:: What you should do ::
For each line of the listing that includes the word "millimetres", show the whole line.

§ §

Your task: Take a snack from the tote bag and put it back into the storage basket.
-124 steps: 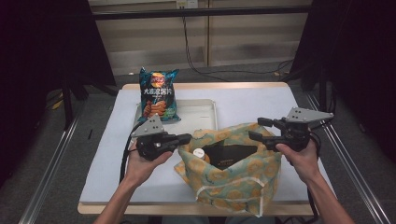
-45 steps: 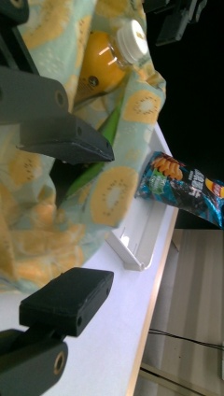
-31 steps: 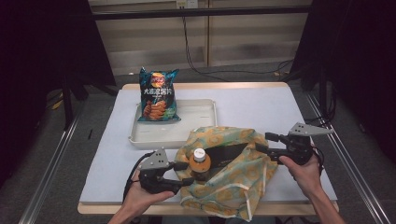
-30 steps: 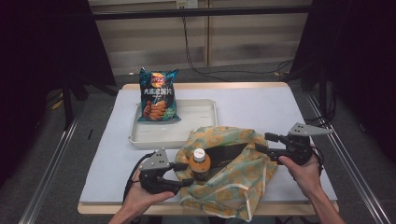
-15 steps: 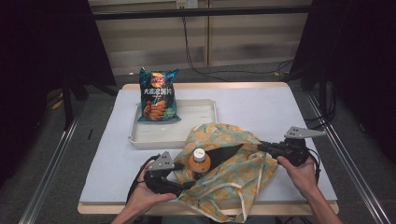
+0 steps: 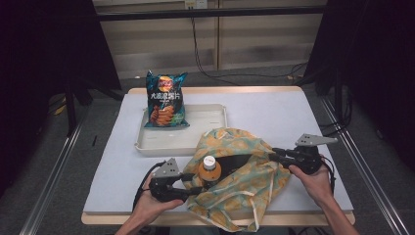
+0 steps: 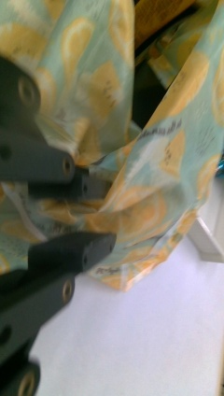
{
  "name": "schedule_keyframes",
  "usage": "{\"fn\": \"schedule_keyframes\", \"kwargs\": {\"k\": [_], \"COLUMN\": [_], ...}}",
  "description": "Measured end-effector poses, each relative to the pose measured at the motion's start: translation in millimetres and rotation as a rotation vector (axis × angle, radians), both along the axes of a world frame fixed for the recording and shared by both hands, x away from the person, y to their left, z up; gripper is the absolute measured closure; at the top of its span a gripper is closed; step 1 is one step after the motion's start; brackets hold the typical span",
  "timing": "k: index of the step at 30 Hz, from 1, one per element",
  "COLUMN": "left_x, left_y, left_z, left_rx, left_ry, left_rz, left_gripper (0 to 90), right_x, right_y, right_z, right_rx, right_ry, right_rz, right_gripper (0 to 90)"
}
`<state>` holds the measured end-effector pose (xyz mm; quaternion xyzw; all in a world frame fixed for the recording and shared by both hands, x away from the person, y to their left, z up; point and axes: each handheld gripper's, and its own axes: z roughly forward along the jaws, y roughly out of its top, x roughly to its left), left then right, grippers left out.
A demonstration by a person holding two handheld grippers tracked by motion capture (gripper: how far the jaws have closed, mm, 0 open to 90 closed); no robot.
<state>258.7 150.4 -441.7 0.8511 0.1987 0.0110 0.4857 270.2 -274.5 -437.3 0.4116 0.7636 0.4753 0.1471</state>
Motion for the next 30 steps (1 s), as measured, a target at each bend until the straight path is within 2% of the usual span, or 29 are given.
{"fn": "schedule_keyframes", "kwargs": {"k": [2,5,7,8,9,10,11,12,14,15,17,19,20,21,22,23,25,27,28,29,30], "left_x": [-1.7,-3.6,-4.2,-3.9,-3.7,-4.0,-3.5,-3.0,-0.3,3.1,9.6,19.4,25.6,29.9,33.2,38.2,44.7,46.7,46.9,49.0,50.5], "left_y": [2.9,6.6,8.7,9.5,10.5,11.7,12.4,13.8,15.8,18.5,22.6,25.2,24.2,21.7,20.3,17.0,12.6,7.4,6.3,6.8,6.4], "left_z": [7.4,15.4,19.1,20.0,21.1,23.3,25.9,29.4,35.4,39.9,45.7,49.1,48.9,47.9,46.8,44.1,40.1,37.6,36.6,36.1,35.5], "left_rx": [-0.027,-0.056,-0.062,-0.074,-0.078,-0.091,-0.100,-0.091,-0.111,-0.122,-0.151,-0.164,-0.163,-0.161,-0.155,-0.158,-0.172,-0.151,-0.148,-0.134,-0.139], "left_ry": [-0.006,-0.006,-0.020,-0.010,-0.017,-0.019,-0.010,-0.023,-0.024,-0.041,-0.050,-0.057,-0.051,-0.051,-0.060,-0.049,-0.024,-0.022,-0.019,-0.017,-0.002], "left_rz": [-0.001,-0.003,-0.027,-0.045,-0.059,-0.055,-0.054,-0.047,-0.030,-0.017,0.012,0.044,0.081,0.087,0.087,0.085,0.060,0.049,0.047,0.042,0.043], "left_gripper": [51.5,53.8,63.4,69.5,81.7,88.1,90.0,90.0,90.0,90.0,90.0,90.0,83.7,73.8,70.7,69.7,61.6,63.7,70.5,84.8,90.0], "right_x": [-3.2,-5.4,-5.7,-5.3,-4.8,-4.3,-3.9,-3.4,-2.0,-0.8,2.1,5.5,8.1,12.2,15.5,18.0,24.3,30.5,33.5,36.4,38.8], "right_y": [2.7,5.7,8.4,9.4,10.7,11.5,12.6,13.7,16.0,17.2,21.5,24.4,25.4,26.1,27.2,27.9,31.7,35.4,37.2,39.1,40.7], "right_z": [7.6,16.9,22.0,23.5,24.6,25.5,26.7,27.8,29.7,30.8,33.6,35.2,35.5,35.2,34.6,34.1,31.9,28.9,27.0,25.2,23.4], "right_rx": [0.015,0.039,0.048,0.052,0.051,0.046,0.049,0.051,0.052,0.050,0.052,0.057,0.066,0.084,0.093,0.096,0.101,0.101,0.102,0.102,0.104], "right_ry": [-0.027,-0.057,-0.073,-0.077,-0.080,-0.082,-0.086,-0.089,-0.096,-0.098,-0.100,-0.110,-0.111,-0.109,-0.106,-0.106,-0.098,-0.090,-0.083,-0.077,-0.073], "right_rz": [0.012,0.026,0.036,0.043,0.050,0.053,0.056,0.062,0.074,0.086,0.099,0.106,0.102,0.101,0.097,0.099,0.097,0.102,0.102,0.102,0.102], "right_gripper": [50.5,45.2,43.7,43.2,43.1,42.9,43.0,43.4,44.7,47.4,56.0,69.1,73.5,78.7,81.8,84.1,86.9,88.3,88.5,88.5,88.4]}}
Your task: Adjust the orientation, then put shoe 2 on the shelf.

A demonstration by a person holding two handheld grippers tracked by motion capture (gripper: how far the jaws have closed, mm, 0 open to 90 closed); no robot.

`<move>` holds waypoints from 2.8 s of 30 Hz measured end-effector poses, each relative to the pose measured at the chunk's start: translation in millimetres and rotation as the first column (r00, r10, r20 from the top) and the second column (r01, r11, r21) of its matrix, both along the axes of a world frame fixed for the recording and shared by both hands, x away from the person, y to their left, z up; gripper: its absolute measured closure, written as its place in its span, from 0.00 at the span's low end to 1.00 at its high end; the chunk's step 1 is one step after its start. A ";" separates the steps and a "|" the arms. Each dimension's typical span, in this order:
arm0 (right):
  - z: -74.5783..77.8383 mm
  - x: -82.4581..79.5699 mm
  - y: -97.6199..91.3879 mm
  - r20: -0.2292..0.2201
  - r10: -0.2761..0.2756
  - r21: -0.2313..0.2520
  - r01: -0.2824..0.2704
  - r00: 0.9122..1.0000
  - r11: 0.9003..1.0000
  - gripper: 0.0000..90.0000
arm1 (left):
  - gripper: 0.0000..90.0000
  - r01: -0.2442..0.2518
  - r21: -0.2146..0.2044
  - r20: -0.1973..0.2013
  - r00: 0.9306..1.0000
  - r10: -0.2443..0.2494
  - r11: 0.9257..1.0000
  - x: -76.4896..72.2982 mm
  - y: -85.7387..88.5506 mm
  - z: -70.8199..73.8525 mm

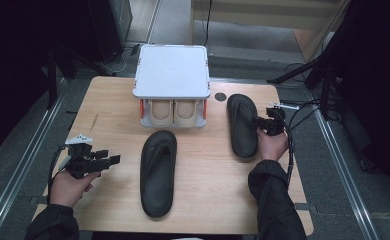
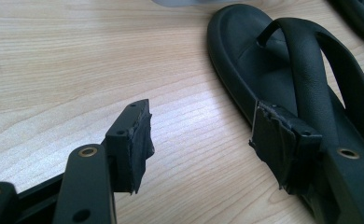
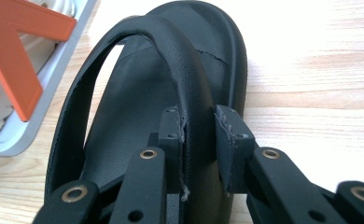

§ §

:: Result for this task ::
  "description": "Measured end-effector poses, each relative to the pose measured at the motion's start: translation in millimetres and rotation as a rotation vector (axis × angle, radians), both along the axes of a world frame fixed for the recording and shared by both hands, x away from the person, y to their left, z up; gripper is the absolute measured closure; at the top of its span a gripper is closed; step 1 is one step after the motion's start; brackets hold the typical span",
`<move>` holds waypoints from 2.8 s of 30 Hz measured end-effector poses, each relative to the pose measured at the chunk's start: translation in millimetres and rotation as the first column (r00, r10, r20 from the top) and the second column (r01, r11, r21) of its matrix, both along the axes of a world frame fixed for the recording and shared by both hands, x away from the person, y to their left, z up; gripper: its absolute measured closure, written as its place in its span, from 0.00 at the span's low end to 1.00 at its high end; the chunk's step 1 is one step after its start. A ";" separates the steps and a "|" the arms. Each dimension's typical span, in this order:

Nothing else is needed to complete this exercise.